Search code examples
python-3.xsnakemake

Multiple named inputs in Snakefile


I want to make a pipeline that looks like this:

  1. For each dataset extract some features
  2. Make a unique list of all features
  3. Extract the unique list from all the original datasets.

Here is a basic example of where I am

input_dict = {"data1": "/path/to/data1", "data2": "/path/to/data2"}

rule all:
    input: 
        expand('data/{dataset}.processed', dataset=input_dict.keys())

rule extract_master:
    output:
        'data/{dataset}.processed'
    input:
        master = rules.master_list.output, dataset = lambda wildcards: input_dict[wildcards.dataset]
    shell:
        "./extract_master.py --input {input.dataset} --out {output} --master {input.master}"

rule master_list:
    output:
        'data/master.txt'
    input:
        expand('data/{dataset}.chunk', dataset=input_dict.keys())
    shell:
        './master_list.py --input {input} --output {output}'

rule get_chunk:
    input:
        lambda wildcards: input_dict[wildcards.dataset]
    output:
        'data/{dataset}.chunk'
    shell:
        "./get_chunk.py --input {input} --output {output}"

I get an error:

'Rules' object has no attribute 'master_list'

I don't know how to specify two named inputs, where each input is not a simple string.

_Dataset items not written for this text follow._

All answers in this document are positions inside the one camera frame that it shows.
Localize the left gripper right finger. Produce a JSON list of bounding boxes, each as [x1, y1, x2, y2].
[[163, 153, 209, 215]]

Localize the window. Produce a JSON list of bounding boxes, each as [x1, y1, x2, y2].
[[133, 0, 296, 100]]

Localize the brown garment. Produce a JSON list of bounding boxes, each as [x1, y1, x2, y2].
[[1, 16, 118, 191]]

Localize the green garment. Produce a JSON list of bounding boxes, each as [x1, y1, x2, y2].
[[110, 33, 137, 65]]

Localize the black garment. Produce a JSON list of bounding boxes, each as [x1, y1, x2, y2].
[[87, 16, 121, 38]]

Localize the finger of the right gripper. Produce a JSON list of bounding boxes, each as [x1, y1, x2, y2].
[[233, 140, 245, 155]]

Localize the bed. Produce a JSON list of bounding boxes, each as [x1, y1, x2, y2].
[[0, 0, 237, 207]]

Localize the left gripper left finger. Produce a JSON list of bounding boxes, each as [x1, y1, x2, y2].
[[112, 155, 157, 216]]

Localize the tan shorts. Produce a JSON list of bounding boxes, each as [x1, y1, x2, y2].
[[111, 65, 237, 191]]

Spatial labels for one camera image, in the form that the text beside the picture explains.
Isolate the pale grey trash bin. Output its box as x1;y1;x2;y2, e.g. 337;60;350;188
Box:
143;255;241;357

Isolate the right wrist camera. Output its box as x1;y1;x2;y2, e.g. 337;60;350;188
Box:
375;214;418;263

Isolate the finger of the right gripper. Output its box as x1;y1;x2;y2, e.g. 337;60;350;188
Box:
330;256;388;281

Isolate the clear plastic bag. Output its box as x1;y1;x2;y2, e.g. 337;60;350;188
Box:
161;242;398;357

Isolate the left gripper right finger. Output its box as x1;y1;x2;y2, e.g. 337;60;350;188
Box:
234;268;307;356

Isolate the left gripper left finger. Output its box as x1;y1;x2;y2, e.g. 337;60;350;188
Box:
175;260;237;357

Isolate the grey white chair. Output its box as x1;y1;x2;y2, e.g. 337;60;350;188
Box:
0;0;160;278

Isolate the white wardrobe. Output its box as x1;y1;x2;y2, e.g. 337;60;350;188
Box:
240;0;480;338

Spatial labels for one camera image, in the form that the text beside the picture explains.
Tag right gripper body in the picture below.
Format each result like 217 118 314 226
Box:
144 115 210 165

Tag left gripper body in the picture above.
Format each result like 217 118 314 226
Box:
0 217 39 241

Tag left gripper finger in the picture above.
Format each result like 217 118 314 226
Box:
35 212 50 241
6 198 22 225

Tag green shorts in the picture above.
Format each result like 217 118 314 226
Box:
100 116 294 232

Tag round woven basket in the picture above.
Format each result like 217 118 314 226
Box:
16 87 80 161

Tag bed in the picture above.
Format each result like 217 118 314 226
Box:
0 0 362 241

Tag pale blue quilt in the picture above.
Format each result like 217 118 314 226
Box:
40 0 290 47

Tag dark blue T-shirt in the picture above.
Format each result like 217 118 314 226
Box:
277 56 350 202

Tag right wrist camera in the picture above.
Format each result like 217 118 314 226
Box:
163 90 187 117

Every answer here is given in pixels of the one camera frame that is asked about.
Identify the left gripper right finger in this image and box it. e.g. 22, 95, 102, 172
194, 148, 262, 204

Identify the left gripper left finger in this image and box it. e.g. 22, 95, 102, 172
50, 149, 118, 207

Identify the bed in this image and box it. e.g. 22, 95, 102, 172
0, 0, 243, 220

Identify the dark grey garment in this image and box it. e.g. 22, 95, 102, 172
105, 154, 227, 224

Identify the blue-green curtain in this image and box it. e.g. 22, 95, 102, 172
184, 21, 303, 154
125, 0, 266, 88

If there is syntax I can use for the input section in the extract_master rule to fix this, that would be great. Otherwise, any thoughts on a better approach would be gladly received.


Solution

  • Importantly, be aware that referring to rule a here requires that rule a was defined above rule b in the file, since the object has to be known already. This feature also allows to resolve dependencies that are ambiguous when using filenames.

    Source

    That is, in your example, rule master_list should be defined before rule extract_master.